Keep $d$ near 1 and the residual drops ten orders in a handful of sweeps. Crank $d$ up to 40 (a huge implicit $\Delta t$ ) and the same curve flattens. You bought stability by enlarging the step, but the matrix got stiffer, so the inner relaxation needs more sweeps. Stability and inner convergence do not arrive free together.

Traps to avoid when you write the code#

Three things catch people in practice.

Don't drop the viscous spectral radius from the diagonal. When the viscous term is large you must add a $\nu/\Delta x^2$ contribution to the diagonal $D$ . Omit it and $D$ shrinks, and the sweep diverges.
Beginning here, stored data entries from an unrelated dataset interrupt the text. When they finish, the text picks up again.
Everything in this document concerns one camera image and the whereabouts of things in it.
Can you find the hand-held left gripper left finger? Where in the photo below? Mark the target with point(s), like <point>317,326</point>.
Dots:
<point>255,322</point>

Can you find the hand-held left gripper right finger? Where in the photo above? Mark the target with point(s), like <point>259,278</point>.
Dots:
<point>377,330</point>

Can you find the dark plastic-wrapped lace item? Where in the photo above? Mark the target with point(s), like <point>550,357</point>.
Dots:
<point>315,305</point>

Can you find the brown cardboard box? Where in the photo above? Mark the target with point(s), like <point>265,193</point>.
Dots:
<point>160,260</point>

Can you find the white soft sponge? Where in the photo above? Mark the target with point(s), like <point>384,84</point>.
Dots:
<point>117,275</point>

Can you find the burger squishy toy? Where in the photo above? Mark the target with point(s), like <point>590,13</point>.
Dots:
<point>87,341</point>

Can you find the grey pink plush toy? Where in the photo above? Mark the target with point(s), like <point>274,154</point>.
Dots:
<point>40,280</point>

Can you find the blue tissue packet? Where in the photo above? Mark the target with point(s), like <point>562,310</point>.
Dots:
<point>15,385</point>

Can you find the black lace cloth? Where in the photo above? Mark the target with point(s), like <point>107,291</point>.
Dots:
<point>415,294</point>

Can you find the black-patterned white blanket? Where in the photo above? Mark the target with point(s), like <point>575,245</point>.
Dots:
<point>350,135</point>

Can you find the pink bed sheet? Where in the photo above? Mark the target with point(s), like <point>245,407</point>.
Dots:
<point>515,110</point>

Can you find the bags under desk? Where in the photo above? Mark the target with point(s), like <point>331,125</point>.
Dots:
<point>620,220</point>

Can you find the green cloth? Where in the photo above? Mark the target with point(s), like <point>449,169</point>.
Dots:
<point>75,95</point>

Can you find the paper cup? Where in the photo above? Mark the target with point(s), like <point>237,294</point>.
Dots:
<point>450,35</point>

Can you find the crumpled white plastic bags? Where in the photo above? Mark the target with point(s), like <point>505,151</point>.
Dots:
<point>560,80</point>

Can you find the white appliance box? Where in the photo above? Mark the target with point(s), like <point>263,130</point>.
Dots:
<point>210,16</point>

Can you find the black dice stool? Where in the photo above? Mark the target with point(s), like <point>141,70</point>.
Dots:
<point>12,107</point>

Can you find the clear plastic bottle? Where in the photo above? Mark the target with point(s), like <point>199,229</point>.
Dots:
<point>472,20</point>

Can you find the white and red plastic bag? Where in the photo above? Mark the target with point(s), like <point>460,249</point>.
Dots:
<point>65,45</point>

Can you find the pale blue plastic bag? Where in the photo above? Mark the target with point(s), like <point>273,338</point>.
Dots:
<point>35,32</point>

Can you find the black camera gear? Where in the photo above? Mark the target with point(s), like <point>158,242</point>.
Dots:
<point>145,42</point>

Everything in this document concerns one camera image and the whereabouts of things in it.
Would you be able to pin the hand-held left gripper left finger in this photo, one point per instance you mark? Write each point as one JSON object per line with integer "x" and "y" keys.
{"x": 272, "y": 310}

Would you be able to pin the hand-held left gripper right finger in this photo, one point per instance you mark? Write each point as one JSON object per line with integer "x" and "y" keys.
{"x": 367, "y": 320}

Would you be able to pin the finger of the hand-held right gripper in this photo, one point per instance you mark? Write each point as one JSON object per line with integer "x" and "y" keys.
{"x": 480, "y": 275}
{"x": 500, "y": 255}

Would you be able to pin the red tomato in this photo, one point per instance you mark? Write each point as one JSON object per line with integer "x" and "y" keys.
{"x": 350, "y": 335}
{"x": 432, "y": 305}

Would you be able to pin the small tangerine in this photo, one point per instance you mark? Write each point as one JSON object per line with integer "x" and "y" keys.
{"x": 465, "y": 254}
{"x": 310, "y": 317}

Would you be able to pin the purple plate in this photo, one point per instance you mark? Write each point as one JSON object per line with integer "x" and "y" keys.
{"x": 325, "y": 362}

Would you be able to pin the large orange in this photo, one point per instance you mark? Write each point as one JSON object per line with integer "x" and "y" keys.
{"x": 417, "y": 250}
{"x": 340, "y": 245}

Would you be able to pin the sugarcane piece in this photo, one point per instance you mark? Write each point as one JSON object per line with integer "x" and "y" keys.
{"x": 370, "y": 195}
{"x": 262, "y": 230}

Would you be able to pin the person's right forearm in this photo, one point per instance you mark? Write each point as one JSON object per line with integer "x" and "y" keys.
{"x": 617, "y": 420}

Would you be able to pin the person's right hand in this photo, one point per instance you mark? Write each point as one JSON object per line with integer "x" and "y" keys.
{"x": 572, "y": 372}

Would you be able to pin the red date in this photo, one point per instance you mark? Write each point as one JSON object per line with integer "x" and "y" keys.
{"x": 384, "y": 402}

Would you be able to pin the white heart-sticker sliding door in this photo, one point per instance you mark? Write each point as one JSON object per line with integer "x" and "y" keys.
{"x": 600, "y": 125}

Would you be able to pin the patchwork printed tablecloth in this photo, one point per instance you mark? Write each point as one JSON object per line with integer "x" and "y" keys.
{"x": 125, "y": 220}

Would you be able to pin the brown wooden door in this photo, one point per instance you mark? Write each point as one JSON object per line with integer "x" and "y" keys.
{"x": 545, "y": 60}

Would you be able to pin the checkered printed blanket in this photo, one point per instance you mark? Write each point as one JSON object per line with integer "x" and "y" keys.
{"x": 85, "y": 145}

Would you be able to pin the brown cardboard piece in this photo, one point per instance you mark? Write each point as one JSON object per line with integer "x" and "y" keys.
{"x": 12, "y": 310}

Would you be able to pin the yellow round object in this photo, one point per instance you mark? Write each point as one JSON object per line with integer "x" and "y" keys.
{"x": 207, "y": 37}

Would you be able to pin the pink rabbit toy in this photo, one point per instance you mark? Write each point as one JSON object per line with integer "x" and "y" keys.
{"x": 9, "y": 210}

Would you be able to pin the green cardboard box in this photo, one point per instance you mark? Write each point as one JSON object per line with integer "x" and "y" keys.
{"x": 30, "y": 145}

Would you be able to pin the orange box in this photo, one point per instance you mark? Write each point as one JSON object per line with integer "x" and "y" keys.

Keep underrelaxation in one hand. When the nonlinearity is strong, don't add the full $\Delta U$ at once. Use $U^{n+1}=U^n+\omega\,\Delta U$ with $\omega\in[0.5,0.8]$ . It kills oscillations near shocks.

Alternate the sweep direction. Repeating only the forward sweep lets information flow one way. Alternating forward and backward keeps the symmetry alive and speeds convergence. Across an MPI partition boundary, insert one communication between sweeps so the neighbor block's update propagates.

What I want to leave you with: implicit stepping opens the stability region across the whole left half plane and grants a large $\Delta t$ . The giant matrix it costs is approximated by LU-SGS with a $D\!\cdot\!L\!\cdot\!U$ split and two sweeps — no storage, no multiplications. Stability is nearly free, but inner convergence is paid for in proportion to the stiffness of the matrix.